● **Exercise prompt**:
In the entries below, find the lines that contain the word "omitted" and copy them.

● **Supplied records**:
◆ ◆ ◆ ◆

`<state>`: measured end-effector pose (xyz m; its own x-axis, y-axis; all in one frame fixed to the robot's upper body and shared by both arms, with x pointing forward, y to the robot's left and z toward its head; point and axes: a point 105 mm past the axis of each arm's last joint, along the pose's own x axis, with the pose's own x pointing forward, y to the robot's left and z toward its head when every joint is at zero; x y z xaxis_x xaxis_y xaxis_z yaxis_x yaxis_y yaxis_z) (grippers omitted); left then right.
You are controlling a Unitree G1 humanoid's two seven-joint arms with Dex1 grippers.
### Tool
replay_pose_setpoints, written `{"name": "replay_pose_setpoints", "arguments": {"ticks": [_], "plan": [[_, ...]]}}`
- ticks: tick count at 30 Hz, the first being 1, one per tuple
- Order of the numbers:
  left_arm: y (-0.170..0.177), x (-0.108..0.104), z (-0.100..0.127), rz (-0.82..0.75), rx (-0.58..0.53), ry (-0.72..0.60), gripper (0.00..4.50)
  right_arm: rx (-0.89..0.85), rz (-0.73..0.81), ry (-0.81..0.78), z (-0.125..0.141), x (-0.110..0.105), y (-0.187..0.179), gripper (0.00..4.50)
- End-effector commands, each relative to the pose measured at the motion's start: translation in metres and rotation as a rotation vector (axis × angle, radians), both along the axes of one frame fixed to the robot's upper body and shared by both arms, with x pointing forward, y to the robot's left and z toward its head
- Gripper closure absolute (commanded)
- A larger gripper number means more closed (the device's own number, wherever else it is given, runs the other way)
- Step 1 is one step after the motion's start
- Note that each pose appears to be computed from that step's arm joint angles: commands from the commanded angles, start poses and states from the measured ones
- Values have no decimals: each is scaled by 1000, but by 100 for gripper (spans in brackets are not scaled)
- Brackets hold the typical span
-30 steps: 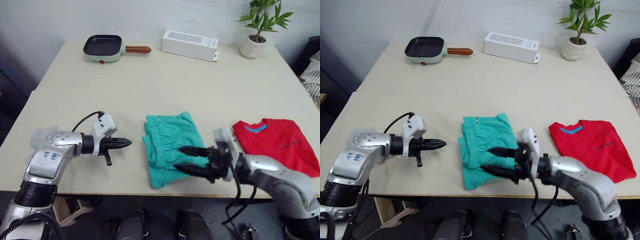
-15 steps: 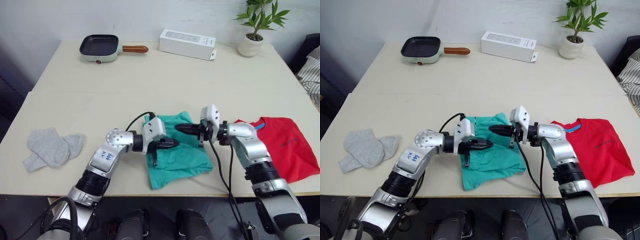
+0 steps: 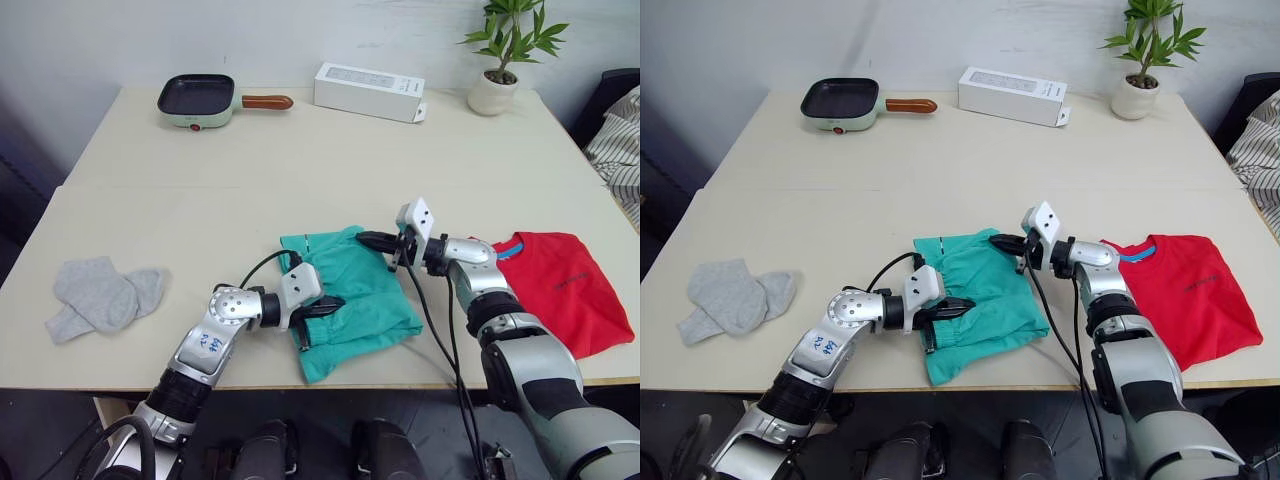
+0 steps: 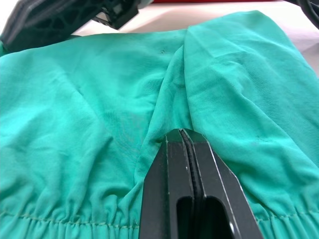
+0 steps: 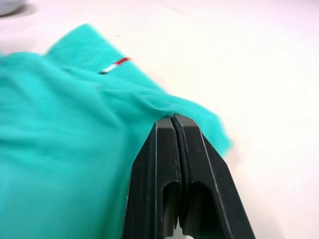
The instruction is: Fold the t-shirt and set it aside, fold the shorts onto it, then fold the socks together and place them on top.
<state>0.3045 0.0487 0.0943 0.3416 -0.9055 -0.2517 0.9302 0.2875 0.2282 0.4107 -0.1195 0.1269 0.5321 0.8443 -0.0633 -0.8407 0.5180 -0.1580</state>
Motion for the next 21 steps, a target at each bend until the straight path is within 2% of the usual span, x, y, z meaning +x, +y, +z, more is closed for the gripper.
{"name": "replay_pose_setpoints", "arguments": {"ticks": [1, 5, 7, 10, 16, 21], "plan": [[5, 7, 16, 39, -78, -85, 450, 123, -34, -74, 34, 7, -10, 447], [10, 16, 49, 45, -182, -153, 450, 134, 101, -112, 45, -12, -14, 447], [14, 22, 53, 64, -179, -143, 450, 118, 165, -116, 43, -28, -16, 447], [13, 33, 44, 88, -130, -122, 450, 86, 208, -102, 31, -54, -15, 447], [1, 46, 20, 130, -81, -74, 450, -39, 279, -71, -14, -101, 0, 447], [2, 55, 10, 168, -57, -51, 450, -138, 364, -58, -30, -129, 3, 447]]}}
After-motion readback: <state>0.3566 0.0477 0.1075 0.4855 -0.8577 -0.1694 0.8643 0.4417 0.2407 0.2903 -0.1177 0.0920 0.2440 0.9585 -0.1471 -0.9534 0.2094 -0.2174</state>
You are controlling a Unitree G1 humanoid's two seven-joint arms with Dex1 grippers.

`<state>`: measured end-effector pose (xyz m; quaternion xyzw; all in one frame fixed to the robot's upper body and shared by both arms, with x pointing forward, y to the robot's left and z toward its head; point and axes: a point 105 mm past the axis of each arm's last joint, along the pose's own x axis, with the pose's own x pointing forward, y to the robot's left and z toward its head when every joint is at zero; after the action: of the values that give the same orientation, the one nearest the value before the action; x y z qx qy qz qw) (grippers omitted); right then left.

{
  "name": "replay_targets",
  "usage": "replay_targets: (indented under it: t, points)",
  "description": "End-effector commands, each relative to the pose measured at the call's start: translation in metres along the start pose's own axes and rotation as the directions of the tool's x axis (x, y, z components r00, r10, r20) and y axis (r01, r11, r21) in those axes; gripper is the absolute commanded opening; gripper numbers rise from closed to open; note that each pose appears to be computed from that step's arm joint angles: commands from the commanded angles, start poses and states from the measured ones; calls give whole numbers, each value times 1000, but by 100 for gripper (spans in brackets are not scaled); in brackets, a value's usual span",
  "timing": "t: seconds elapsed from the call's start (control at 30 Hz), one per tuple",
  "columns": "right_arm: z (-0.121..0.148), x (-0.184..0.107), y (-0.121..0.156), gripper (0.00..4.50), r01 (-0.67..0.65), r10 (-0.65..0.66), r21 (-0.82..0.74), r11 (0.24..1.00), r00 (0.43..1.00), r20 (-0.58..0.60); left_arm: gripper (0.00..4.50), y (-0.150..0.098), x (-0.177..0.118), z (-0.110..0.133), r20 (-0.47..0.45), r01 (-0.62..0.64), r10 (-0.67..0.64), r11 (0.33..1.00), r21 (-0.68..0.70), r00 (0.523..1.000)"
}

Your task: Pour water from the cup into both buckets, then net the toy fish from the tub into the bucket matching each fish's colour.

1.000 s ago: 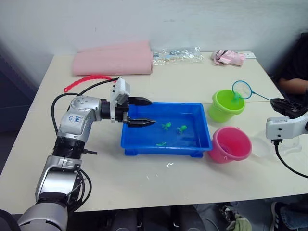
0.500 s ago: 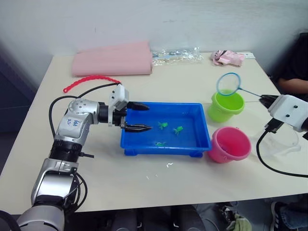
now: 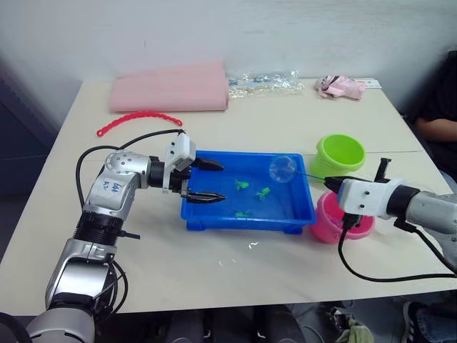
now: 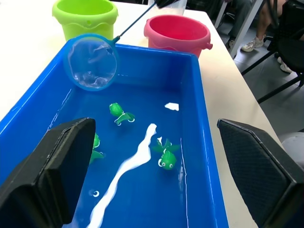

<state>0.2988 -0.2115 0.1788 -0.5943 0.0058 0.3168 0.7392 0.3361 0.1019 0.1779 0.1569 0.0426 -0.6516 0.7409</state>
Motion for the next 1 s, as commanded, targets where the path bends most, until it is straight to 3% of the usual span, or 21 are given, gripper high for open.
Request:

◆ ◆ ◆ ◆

● **Response**:
`<state>`: measured end-effector pose (xyz m; its own x-axis, y-axis; all in one frame fixed to the robot's upper body and shared by both arms, with x pointing forward, y to the robot's left and z toward its head; point and axes: a point 105 mm past the axis of each arm's last joint, along the pose's own x axis, with the pose's own x pointing forward, y to the robot's left and z toward its head when every joint is at zero; x y z xaxis_x xaxis_y xaxis_z yaxis_x yaxis_y yaxis_z) (grippers omitted); left then right.
`<state>`: measured end-effector pose (xyz m; quaternion xyzw; all in one frame fixed to the robot's upper body and shared by both arms, with x pointing forward, y to the robot's left and z toward its head; point and axes: a point 105 mm past the axis of each arm's last joint, along the pose's own x axis, with the pose's own x pointing forward, y to the robot's left and z toward its head when every joint is at zero; after the action: of the values that give the same orientation, the one nearest the value before the action; x y z qx qy qz qw) (grippers omitted); right then left.

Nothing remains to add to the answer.